* [Assigned task]:
Leaving out all images, write out the records that follow exactly.

(Dataset records)
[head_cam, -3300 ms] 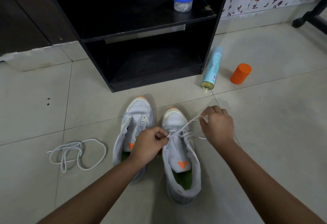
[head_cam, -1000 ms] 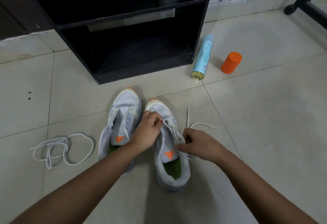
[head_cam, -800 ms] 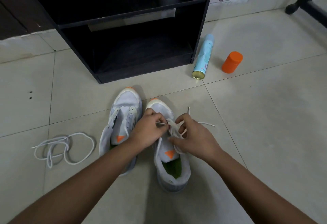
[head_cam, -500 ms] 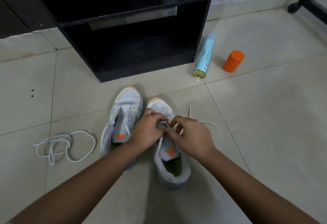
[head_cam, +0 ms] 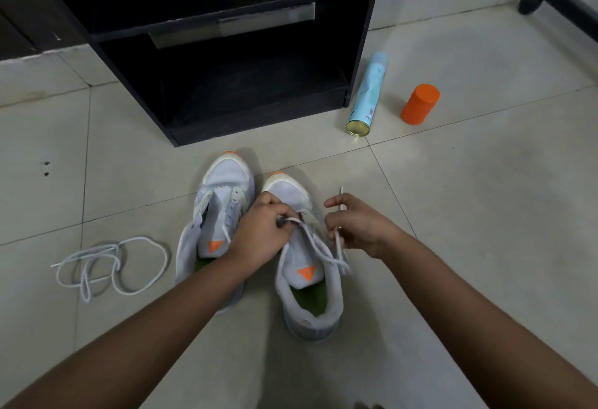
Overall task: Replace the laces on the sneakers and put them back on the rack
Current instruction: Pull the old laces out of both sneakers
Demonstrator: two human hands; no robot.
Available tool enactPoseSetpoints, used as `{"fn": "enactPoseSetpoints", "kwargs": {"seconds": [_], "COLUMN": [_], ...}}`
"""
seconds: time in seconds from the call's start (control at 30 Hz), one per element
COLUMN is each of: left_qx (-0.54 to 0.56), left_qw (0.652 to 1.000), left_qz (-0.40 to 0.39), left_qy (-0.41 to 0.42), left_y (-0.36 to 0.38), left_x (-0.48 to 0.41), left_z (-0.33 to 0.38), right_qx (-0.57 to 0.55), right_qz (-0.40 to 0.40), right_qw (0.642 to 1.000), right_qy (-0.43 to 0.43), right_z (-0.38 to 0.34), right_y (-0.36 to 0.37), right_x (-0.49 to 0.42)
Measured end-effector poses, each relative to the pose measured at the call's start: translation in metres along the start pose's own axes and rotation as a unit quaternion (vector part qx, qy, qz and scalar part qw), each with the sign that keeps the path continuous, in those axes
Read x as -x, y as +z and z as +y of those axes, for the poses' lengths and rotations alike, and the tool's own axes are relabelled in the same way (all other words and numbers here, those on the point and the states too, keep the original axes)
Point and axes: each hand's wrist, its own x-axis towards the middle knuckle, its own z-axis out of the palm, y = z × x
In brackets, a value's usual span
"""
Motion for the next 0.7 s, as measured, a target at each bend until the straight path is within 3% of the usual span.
{"fn": "enactPoseSetpoints", "kwargs": {"seconds": [0.13,0.2,0.23,0.3,0.33,0.37,0.4,0.47,0.57,0.7], "left_qx": [0.016,0.019,0.015,0.001,-0.005,-0.011,-0.013,-0.012,-0.025,-0.042], "left_qw": [1.0,1.0,1.0,1.0,1.0,1.0,1.0,1.0,0.999,0.998], "left_qz": [-0.003,0.003,0.007,0.009,0.006,0.003,0.0,0.001,0.001,0.012], "left_qy": [-0.021,-0.023,-0.019,-0.009,-0.007,-0.006,-0.005,0.006,0.029,0.039], "left_y": [-0.001,-0.001,0.0,0.001,0.002,0.002,0.002,0.0,-0.002,-0.002], "left_x": [0.0,0.001,0.0,-0.001,-0.002,-0.003,-0.004,-0.005,-0.004,-0.005], "left_z": [0.002,0.001,0.0,0.0,0.0,0.001,0.001,0.004,0.006,0.003], "right_qx": [-0.068,0.104,0.254,0.529,0.596,0.626,0.621,0.545,0.416,0.417], "right_qz": [-0.088,0.022,0.119,0.258,0.288,0.308,0.324,0.314,0.212,0.192], "right_qw": [0.994,0.992,0.955,0.798,0.735,0.693,0.677,0.7,0.828,0.843], "right_qy": [0.0,-0.061,-0.097,-0.131,-0.147,-0.179,-0.227,-0.337,-0.312,-0.281], "right_z": [-0.017,-0.018,-0.013,0.0,0.01,0.019,0.028,0.039,0.044,0.041], "right_y": [-0.025,-0.043,-0.05,-0.058,-0.056,-0.051,-0.043,-0.021,0.009,0.013], "right_x": [-0.002,-0.004,-0.006,-0.01,-0.01,-0.01,-0.009,0.001,0.015,0.017]}}
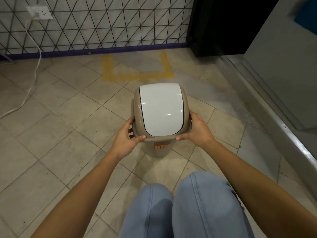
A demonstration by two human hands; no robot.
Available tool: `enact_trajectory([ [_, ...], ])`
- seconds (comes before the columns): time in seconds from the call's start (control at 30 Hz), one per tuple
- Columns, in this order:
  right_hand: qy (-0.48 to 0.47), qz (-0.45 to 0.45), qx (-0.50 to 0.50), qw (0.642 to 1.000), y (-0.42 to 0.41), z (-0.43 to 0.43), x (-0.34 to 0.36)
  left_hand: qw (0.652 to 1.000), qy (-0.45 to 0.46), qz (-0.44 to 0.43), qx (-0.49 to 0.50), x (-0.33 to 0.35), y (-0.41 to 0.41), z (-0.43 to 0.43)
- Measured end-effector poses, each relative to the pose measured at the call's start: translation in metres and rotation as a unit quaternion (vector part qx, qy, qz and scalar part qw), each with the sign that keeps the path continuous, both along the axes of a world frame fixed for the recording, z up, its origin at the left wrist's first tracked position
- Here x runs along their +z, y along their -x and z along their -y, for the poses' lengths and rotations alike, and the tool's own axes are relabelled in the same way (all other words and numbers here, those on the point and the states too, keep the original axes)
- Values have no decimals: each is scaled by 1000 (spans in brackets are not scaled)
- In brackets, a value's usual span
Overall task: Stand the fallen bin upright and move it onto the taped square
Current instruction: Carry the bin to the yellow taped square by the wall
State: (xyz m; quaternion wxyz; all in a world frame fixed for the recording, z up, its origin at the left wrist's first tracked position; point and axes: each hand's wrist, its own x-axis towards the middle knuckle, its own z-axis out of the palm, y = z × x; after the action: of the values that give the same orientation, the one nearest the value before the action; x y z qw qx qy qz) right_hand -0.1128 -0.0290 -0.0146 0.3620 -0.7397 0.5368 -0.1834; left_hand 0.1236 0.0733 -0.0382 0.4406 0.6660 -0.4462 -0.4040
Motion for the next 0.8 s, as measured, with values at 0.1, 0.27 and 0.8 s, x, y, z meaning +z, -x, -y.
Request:
enact_trajectory([
  [0.1, -3, 10, -10, 1000, -7, 10, -1, 1000, -7, -12, 12, -1, -5, 13],
  [0.27, -5, 20, -18, 1000, -17, 32, -1, 999, -10, 6, 36, -2, -9, 34],
  [0.8, -5, 43, 11, 999, -50, 133, 0, 994, -8, 0, 113, 0, -23, 119],
])
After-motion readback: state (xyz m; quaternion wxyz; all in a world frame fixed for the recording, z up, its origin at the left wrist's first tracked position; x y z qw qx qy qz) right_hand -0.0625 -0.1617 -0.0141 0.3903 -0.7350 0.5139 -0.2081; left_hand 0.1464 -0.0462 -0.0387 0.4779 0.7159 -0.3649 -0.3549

* [Exercise solution]:
[head_cam, -3300 ms] 
[head_cam, -1000 ms] 
[head_cam, -800 ms] 
[head_cam, -500 ms] 
[head_cam, +0 ms] 
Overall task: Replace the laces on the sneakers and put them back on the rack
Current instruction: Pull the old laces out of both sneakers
Demonstrator: two human hands; no robot.
Available tool enactPoseSetpoints, used as `{"fn": "enactPoseSetpoints", "kwargs": {"seconds": [_], "COLUMN": [_], ...}}`
"""
seconds: time in seconds from the call's start (control at 30 Hz), one per element
COLUMN is each of: left_qx (-0.54 to 0.56), left_qw (0.652 to 1.000), left_qz (-0.40 to 0.39), left_qy (-0.41 to 0.42), left_y (-0.36 to 0.38), left_x (-0.48 to 0.41), left_z (-0.33 to 0.38), right_qx (-0.57 to 0.55), right_qz (-0.40 to 0.40), right_qw (0.642 to 1.000), right_qy (-0.43 to 0.43), right_z (-0.38 to 0.34), right_y (-0.36 to 0.37), right_x (-0.49 to 0.42)
Measured end-effector poses, each relative to the pose measured at the call's start: translation in metres along the start pose's own axes and rotation as a unit quaternion (vector part qx, qy, qz and scalar part qw), each with the sign that keeps the path continuous, in those axes
Read x as -x, y as +z and z as +y of those axes, for the poses' lengths and rotations alike, and the tool's own axes are relabelled in the same way (all other words and numbers here, those on the point and the states too, keep the original axes)
Point and axes: each hand's wrist, its own x-axis towards the middle knuckle, its own z-axis out of the palm, y = z × x
In brackets, a value's usual span
"""
Motion for the next 0.7 s, as measured, a target at each bend until the straight path is within 3% of the usual span.
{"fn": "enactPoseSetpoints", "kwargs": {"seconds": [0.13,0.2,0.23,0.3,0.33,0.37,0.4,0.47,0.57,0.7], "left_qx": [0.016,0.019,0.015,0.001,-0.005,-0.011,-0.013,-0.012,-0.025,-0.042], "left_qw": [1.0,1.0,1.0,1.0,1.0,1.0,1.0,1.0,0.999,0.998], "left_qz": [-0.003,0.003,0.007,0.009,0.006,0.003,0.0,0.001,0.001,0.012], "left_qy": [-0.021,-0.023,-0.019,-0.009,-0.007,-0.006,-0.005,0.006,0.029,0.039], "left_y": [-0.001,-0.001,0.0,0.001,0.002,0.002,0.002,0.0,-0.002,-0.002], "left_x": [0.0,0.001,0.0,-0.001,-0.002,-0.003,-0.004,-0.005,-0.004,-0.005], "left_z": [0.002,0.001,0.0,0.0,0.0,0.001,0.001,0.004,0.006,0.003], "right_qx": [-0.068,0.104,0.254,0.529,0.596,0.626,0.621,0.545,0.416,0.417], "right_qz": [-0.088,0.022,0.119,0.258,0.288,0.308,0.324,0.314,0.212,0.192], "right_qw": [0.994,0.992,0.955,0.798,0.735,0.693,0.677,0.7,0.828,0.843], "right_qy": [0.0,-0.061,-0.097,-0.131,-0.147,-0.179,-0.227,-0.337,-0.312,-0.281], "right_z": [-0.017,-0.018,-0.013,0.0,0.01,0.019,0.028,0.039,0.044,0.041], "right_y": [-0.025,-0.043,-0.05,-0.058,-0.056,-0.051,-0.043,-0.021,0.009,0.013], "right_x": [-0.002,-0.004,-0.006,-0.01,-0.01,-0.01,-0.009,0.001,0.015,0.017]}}
A demonstration by two human hands; no robot.
Available tool: `enact_trajectory([ [_, ...], ])`
- seconds (comes before the columns): time in seconds from the call's start (control at 30 Hz), one per tuple
- Columns, in this order:
  right_hand: qy (-0.48 to 0.47), qz (-0.45 to 0.45), qx (-0.50 to 0.50), qw (0.642 to 1.000), y (-0.42 to 0.41), z (-0.43 to 0.43), x (-0.34 to 0.36)
  left_hand: qw (0.652 to 1.000), qy (-0.45 to 0.46), qz (-0.44 to 0.43), qx (-0.49 to 0.50), x (-0.33 to 0.35), y (-0.41 to 0.41), z (-0.43 to 0.43)
- Measured end-effector poses, each relative to the pose measured at the call's start: translation in metres and rotation as a unit quaternion (vector part qx, qy, qz and scalar part qw), each with the sign that keeps the path continuous, both along the axes of a world frame fixed for the recording, z up, its origin at the left wrist's first tracked position
- Here x runs along their +z, y along their -x and z along their -y, for the poses' lengths and rotations alike, and the tool's own axes are relabelled in the same way (all other words and numbers here, those on the point and the states too, keep the original axes)
- Values have no decimals: each is scaled by 1000 (spans in brackets are not scaled)
- In brackets, a value's usual span
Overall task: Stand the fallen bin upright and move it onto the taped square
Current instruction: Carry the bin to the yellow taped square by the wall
State: (xyz m; quaternion wxyz; all in a world frame fixed for the recording, z up, its origin at the left wrist's first tracked position; point and axes: each hand's wrist, its own x-axis towards the middle knuckle, its own z-axis out of the palm, y = z × x; after the action: of the values that give the same orientation, the one nearest the value before the action; x y z qw qx qy qz) right_hand -0.1128 -0.0290 -0.0146 0.3620 -0.7397 0.5368 -0.1834; left_hand 0.1236 0.0733 -0.0382 0.4406 0.6660 -0.4462 -0.4040
Motion for the next 0.8 s, as measured, with values at 0.1, 0.27 and 0.8 s, x, y, z meaning +z, -x, -y.
Request:
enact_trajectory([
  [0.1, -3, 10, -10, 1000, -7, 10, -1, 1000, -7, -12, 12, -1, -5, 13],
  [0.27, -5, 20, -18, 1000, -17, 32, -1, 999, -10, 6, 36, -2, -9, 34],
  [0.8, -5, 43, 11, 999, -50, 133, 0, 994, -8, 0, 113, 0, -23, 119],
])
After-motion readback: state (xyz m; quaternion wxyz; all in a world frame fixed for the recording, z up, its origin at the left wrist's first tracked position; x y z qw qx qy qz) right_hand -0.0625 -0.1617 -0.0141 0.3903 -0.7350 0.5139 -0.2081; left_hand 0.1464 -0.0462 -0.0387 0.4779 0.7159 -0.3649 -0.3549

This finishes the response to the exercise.